▶ WHAT NEEDS TO BE DONE
No picture belongs in the answer, which must hold exactly the lines from the one with "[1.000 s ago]" through the final line below.

▶ INFORMATION PROVIDED
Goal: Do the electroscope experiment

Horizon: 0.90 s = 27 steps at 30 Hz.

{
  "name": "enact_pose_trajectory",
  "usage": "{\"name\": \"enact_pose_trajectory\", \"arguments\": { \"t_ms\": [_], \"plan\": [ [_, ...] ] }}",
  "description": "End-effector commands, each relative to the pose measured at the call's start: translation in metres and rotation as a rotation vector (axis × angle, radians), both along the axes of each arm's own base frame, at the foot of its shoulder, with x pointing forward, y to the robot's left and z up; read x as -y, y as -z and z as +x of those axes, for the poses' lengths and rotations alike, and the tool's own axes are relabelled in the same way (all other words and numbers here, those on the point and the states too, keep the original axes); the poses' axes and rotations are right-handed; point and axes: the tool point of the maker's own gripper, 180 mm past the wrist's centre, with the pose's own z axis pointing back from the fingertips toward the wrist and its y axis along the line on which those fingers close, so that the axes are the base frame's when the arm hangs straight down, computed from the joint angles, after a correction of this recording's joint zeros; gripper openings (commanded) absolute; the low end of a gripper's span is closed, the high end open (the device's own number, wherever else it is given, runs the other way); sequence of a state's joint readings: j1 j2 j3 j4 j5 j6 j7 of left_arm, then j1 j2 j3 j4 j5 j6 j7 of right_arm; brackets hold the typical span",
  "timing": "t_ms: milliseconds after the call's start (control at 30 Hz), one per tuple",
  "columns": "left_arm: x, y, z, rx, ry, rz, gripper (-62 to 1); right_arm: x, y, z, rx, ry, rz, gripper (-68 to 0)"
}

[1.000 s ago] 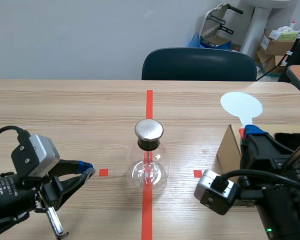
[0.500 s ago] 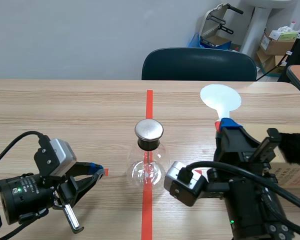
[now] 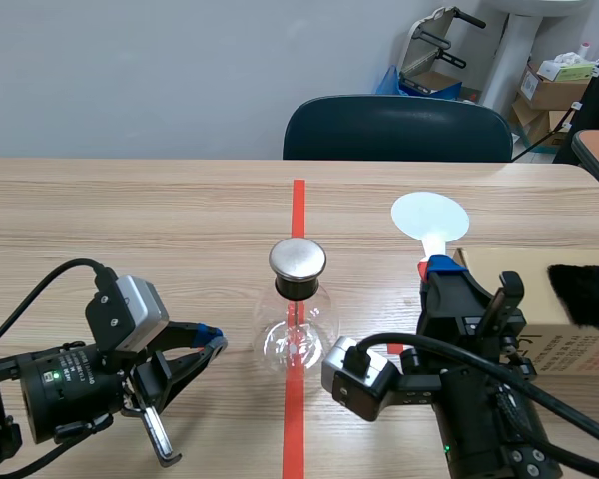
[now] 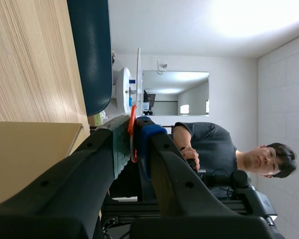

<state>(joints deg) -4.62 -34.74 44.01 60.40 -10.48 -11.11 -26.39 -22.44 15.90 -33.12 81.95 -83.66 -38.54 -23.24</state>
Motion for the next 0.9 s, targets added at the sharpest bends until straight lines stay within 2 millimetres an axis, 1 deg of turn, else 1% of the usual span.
{"name": "enact_pose_trajectory", "arguments": {
  "t_ms": [0,433,867],
  "plan": [
    [0.0098,-0.0098,0.0017,0.017,0.007,-0.042,-54.3,0.0022,-0.0108,0.0047,0.04,0.002,0.006,-66.9],
    [0.0081,-0.0033,-0.0012,-0.005,0.002,-0.021,-54.3,0.0043,-0.011,0.0048,0.04,0.014,0.008,-66.9],
    [0.0081,-0.0033,-0.0012,-0.005,0.002,-0.02,-54.3,0.0049,-0.011,0.0049,0.04,0.017,0.009,-66.9]
  ]
}}
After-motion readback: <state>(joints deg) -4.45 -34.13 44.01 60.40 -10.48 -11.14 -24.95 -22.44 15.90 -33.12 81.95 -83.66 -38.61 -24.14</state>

▶ WRITTEN SOLUTION
[1.000 s ago] 
[0.500 s ago] 
[now] 
[now] 

<state>(joints deg) -4.62 -34.74 44.01 60.40 -10.48 -11.11 -26.39 -22.44 15.90 -33.12 81.95 -83.66 -38.54 -23.24</state>
Motion for the next 0.9 s, targets added at the sharpest bends until straight lines stay within 2 millimetres an axis, 1 deg of turn, else 1% of the usual span.
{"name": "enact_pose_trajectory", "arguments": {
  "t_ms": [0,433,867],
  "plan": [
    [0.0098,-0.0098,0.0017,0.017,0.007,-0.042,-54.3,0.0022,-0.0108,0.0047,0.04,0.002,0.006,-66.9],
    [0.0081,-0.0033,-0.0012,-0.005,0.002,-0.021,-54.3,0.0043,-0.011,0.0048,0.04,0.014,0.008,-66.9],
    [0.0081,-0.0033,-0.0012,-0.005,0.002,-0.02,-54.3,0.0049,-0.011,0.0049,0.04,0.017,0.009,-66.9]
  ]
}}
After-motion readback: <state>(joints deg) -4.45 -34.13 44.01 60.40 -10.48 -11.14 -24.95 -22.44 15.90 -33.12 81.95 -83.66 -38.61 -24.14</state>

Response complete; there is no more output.